=== Section Start ===

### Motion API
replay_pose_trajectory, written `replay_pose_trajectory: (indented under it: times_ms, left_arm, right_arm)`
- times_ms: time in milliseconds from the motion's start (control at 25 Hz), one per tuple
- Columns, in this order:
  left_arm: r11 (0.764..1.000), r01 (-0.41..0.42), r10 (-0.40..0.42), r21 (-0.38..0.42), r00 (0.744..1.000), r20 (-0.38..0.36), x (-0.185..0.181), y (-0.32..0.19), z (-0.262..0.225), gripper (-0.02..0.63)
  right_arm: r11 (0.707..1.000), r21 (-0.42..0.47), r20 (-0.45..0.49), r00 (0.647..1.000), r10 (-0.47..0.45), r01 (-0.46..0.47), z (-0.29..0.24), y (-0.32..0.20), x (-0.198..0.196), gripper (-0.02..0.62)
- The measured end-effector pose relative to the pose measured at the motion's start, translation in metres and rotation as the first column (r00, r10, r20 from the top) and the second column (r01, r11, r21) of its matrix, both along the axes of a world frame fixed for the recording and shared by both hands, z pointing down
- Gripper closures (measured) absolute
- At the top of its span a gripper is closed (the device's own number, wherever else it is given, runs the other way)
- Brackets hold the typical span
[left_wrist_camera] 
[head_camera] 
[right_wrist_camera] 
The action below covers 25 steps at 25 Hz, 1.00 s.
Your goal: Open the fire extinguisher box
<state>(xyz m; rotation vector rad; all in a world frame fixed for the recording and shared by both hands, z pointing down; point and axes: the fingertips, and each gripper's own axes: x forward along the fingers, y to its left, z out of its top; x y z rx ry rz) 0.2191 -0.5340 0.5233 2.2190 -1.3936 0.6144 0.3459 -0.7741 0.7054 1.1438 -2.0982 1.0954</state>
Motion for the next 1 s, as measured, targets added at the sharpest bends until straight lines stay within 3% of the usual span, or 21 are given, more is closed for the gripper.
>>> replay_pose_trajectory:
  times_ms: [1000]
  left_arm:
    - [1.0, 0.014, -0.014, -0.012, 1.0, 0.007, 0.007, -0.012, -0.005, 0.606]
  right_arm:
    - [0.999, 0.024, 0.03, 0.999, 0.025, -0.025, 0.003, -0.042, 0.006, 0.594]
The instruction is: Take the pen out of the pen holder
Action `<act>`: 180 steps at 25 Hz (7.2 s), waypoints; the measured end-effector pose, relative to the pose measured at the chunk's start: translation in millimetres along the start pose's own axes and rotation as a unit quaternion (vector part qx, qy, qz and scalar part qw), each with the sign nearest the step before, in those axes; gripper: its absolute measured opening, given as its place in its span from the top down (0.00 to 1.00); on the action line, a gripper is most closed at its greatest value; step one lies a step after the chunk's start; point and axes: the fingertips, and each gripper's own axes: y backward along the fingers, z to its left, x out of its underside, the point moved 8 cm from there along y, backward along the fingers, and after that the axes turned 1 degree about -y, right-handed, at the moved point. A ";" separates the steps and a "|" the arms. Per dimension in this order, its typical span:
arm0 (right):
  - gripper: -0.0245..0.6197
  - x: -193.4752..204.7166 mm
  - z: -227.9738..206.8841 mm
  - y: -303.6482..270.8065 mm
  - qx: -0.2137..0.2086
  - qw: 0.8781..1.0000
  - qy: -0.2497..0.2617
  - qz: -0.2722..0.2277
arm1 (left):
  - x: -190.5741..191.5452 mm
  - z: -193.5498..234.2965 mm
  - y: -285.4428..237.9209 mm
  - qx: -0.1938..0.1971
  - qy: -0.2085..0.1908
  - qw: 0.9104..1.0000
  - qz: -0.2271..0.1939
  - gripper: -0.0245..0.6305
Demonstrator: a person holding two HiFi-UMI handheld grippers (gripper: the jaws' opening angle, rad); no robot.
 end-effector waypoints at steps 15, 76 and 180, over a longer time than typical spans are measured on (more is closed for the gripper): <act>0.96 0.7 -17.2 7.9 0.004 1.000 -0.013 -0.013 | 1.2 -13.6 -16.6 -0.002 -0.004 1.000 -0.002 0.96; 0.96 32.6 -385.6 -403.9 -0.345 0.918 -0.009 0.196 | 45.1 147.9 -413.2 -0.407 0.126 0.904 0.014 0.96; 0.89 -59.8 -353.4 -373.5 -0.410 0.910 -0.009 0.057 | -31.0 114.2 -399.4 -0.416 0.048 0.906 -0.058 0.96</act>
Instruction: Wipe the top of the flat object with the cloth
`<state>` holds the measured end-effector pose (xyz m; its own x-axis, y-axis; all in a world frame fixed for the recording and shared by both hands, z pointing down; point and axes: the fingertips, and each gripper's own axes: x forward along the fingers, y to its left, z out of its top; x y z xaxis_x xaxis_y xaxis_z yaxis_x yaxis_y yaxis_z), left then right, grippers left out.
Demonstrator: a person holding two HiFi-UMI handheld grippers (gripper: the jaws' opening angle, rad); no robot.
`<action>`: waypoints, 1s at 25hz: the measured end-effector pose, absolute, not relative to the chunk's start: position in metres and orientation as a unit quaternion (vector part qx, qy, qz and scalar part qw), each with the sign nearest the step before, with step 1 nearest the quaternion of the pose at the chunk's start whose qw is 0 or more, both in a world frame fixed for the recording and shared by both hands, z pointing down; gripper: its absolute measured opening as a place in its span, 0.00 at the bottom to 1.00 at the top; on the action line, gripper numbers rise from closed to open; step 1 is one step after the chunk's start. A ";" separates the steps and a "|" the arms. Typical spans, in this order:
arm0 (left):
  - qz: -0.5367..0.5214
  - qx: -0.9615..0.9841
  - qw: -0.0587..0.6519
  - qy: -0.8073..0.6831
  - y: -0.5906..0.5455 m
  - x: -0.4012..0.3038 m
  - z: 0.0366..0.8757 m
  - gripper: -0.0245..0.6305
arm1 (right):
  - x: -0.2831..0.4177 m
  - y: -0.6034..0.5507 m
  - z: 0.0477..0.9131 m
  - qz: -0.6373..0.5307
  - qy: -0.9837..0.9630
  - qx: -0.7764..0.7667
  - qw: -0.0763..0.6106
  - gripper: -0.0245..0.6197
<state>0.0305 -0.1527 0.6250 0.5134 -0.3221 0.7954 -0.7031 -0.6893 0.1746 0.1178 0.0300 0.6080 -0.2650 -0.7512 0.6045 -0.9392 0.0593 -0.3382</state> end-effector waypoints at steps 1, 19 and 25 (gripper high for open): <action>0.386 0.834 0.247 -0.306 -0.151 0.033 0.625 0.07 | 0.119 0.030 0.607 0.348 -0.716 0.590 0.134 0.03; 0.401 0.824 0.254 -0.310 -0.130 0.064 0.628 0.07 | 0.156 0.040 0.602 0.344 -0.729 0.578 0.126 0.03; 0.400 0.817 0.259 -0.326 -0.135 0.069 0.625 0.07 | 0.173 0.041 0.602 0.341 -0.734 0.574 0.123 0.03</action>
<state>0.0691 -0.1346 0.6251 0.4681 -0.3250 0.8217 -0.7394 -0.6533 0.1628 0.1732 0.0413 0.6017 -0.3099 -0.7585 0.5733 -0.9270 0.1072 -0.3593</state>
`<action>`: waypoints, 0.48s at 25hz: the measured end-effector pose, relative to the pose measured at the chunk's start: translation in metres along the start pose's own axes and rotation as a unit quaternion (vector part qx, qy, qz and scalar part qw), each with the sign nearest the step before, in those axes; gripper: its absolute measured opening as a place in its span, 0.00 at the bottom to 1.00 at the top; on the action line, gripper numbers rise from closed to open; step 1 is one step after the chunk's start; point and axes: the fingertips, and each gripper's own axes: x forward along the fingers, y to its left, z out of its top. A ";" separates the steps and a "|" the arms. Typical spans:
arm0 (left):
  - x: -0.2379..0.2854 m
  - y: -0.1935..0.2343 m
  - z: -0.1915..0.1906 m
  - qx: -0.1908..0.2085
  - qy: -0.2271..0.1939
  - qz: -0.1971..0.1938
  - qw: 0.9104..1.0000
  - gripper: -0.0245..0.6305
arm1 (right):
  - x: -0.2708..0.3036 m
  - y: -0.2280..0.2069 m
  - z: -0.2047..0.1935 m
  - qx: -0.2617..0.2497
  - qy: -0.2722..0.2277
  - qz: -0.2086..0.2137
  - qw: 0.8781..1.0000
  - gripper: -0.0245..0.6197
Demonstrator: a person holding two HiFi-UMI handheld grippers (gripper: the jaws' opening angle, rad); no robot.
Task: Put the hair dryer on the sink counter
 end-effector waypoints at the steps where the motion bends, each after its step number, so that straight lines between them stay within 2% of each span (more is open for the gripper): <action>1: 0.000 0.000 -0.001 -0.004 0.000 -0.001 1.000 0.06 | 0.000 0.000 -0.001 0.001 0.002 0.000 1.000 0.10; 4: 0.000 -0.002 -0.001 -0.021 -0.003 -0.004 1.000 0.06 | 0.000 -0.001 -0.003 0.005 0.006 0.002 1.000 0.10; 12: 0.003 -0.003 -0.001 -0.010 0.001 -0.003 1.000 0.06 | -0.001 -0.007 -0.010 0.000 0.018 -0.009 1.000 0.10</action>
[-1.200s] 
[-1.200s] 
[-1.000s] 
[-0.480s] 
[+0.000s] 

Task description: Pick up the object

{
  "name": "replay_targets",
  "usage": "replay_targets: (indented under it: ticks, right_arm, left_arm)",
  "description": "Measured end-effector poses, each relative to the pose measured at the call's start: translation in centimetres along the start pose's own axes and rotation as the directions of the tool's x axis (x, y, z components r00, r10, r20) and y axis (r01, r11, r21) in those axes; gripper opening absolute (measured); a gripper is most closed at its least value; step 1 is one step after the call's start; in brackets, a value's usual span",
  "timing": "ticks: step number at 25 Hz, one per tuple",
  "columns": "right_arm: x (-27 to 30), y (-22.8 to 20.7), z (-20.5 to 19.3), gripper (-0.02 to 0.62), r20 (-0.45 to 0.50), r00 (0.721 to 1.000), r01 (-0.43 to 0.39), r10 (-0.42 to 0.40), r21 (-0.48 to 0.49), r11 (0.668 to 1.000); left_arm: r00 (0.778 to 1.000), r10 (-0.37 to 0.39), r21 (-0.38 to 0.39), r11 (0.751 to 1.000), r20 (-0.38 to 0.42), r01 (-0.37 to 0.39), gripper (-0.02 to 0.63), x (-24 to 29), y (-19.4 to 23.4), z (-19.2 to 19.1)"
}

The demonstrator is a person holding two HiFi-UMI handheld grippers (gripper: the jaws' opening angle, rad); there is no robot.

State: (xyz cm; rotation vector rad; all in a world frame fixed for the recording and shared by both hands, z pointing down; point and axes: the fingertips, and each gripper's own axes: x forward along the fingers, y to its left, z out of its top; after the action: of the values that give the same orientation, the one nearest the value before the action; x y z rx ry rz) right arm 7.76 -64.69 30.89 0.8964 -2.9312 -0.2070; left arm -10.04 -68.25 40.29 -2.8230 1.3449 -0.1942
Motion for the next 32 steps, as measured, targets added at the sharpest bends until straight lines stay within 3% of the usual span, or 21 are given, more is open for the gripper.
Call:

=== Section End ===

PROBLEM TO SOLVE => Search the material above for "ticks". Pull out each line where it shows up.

RESULT OF THIS EXERCISE =>
  "usage": "replay_targets: (indented under it: ticks, right_arm, left_arm)",
  "timing": "ticks: step number at 25 Hz, one per tuple",

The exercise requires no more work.